Health registries

Neonatal Intensive Care Outcomes Research and Evaluation (NICORE) has been routinely collecting data on neonatal units in Northern Ireland since 1994. We use this data to monitor a number of key quality markers and to ensure consistently high standards of care so that all babies admitted to a neonatal unit in Northern Ireland will benefit. The NICORE database is an important source of information which allows:

• neonatal teams to reflect on the standard of care and make the necessary changes to improve quality of care;
• neonatal teams to accurately inform parents regarding short and long-term outcomes for babies;
• neonatal teams to share good practice and compare performance with other neonatal units in Northern Ireland, the Republic of Ireland, the UK and internationally;
• HSC providers to make informed decisions about the future needs of sick babies in Northern Ireland
• researchers to carry out important studies and to contribute to existing knowledge.

Each year, approximately 2,000 newborn babies in Northern Ireland will need extra care and will be admitted to a neonatal unit.

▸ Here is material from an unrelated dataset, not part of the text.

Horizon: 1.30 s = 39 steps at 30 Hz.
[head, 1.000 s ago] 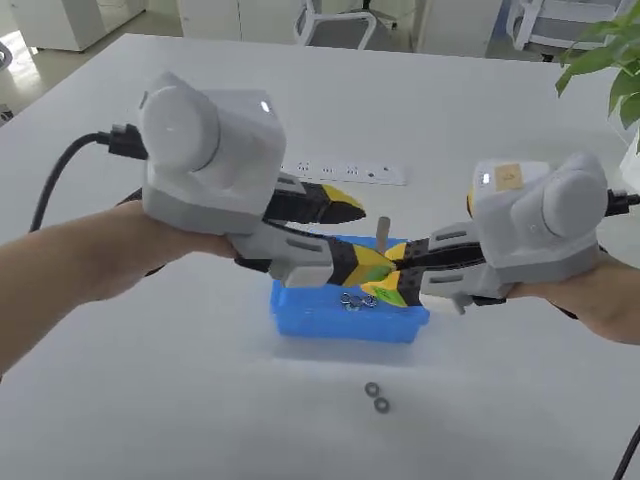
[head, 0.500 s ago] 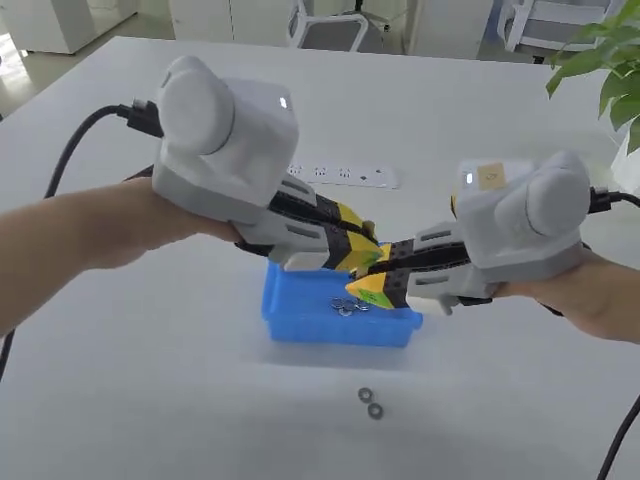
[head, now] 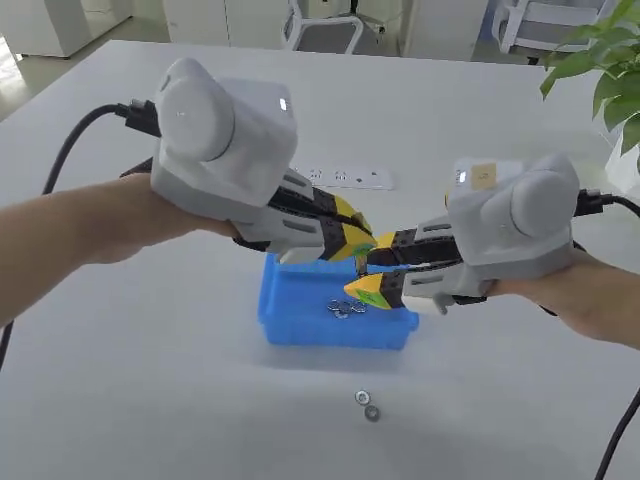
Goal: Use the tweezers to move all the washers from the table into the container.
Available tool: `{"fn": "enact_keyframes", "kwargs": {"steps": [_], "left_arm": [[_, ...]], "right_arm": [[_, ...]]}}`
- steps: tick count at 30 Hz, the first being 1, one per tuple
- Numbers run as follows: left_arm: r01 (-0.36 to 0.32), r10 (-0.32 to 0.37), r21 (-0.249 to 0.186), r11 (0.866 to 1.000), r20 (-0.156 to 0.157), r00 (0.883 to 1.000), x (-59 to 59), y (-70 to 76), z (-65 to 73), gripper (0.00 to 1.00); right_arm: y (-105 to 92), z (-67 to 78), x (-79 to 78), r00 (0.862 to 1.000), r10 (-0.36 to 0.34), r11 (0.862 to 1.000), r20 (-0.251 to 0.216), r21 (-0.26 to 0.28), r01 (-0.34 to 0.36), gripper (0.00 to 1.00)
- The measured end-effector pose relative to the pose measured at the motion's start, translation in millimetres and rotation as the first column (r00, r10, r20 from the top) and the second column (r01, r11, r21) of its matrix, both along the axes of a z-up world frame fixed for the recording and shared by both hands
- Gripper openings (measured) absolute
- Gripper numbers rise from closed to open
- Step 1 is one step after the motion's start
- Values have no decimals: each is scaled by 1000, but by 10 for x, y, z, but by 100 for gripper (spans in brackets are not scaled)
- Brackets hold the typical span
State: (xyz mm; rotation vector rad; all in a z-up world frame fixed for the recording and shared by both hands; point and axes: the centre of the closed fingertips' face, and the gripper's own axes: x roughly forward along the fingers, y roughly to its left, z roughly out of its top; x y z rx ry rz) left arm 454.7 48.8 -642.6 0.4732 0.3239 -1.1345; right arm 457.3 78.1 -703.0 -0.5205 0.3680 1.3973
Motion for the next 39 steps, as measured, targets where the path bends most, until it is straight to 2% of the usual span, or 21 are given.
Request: {"fn": "enact_keyframes", "kwargs": {"steps": [7, 11, 12, 13, 15, 19, 20, 21, 22, 25, 28, 31, 35, 39], "left_arm": [[10, -10, 17, 1000, 2, 1000, -14, -13, -25, 6], [34, -34, 43, 998, 8, 999, -93, -37, -56, 6], [37, -38, 49, 998, 8, 999, -110, -38, -61, 6], [38, -39, 57, 998, 14, 999, -132, -31, -68, 6], [43, -44, 58, 997, 11, 999, -178, -27, -81, 6], [42, -42, 63, 997, 7, 999, -233, -10, -139, 6], [33, -33, 61, 998, 1, 999, -241, 3, -154, 6], [25, -25, 54, 998, 0, 1000, -246, 9, -159, 6], [14, -14, 43, 999, -10, 1000, -258, 14, -167, 6], [14, -13, 41, 999, -11, 1000, -305, 7, -191, 6], [28, -28, 36, 999, -16, 999, -403, -43, -213, 6], [38, -37, 33, 999, -13, 999, -478, -98, -258, 6], [48, -46, 44, 998, -41, 998, -596, -155, -413, 6], [53, -51, 34, 998, -51, 997, -705, -203, -447, 6]], "right_arm": [[-180, -40, -89, 999, -31, 999, -19, -6, 31, 32], [-319, -56, -160, 997, -63, 998, -32, -2, 63, 38], [-351, -54, -175, 997, -71, 997, -25, 0, 71, 40], [-403, -26, -144, 995, -101, 995, 18, 25, 100, 41], [-492, -67, -229, 994, -112, 992, -19, 50, 113, 46], [-689, -252, -374, 990, -129, 991, -49, 18, 130, 57], [-708, -259, -424, 987, -140, 989, -76, 30, 143, 59], [-724, -250, -488, 981, -159, 984, -115, 65, 167, 61], [-733, -245, -544, 979, -156, 983, -131, 78, 167, 63], [-805, -330, -703, 980, -146, 987, -137, 52, 154, 68], [-839, -398, -795, 980, -141, 988, -138, 39, 148, 71], [-860, -478, -863, 980, -141, 989, -144, 21, 145, 75], [-885, -551, -953, 981, -128, 992, -146, -11, 128, 79], [-918, -570, -974, 979, -135, 991, -150, -15, 134, 79]]}}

Most of these will need intensive or high dependency care.

Most babies in a neonatal unit have been born prematurely, are too small or have internal organs that have not formed properly. They all have complex needs and each baby must receive the right care at the right time, based on sound medical advice.

When your baby is admitted to a neonatal unit, details are coded using the mother’s and the baby’s unique references recorded onto a system that are confidential and can be accessed only by the health professionals caring for your baby. This includes details about your baby’s birth, birth weight, conditions, treatment, etc.

The activities of NICORE are overseen by a steering group which is comprised of representatives from a range of health professions involved in the care of your baby and from Queen’s University, genetics, ophthalmology and public health.

This project is a joint initiative between the Public Health Agency and Queen’s University, Belfast, and is funded by the Department of Health, Social Services and Public Safety (DHSSPS).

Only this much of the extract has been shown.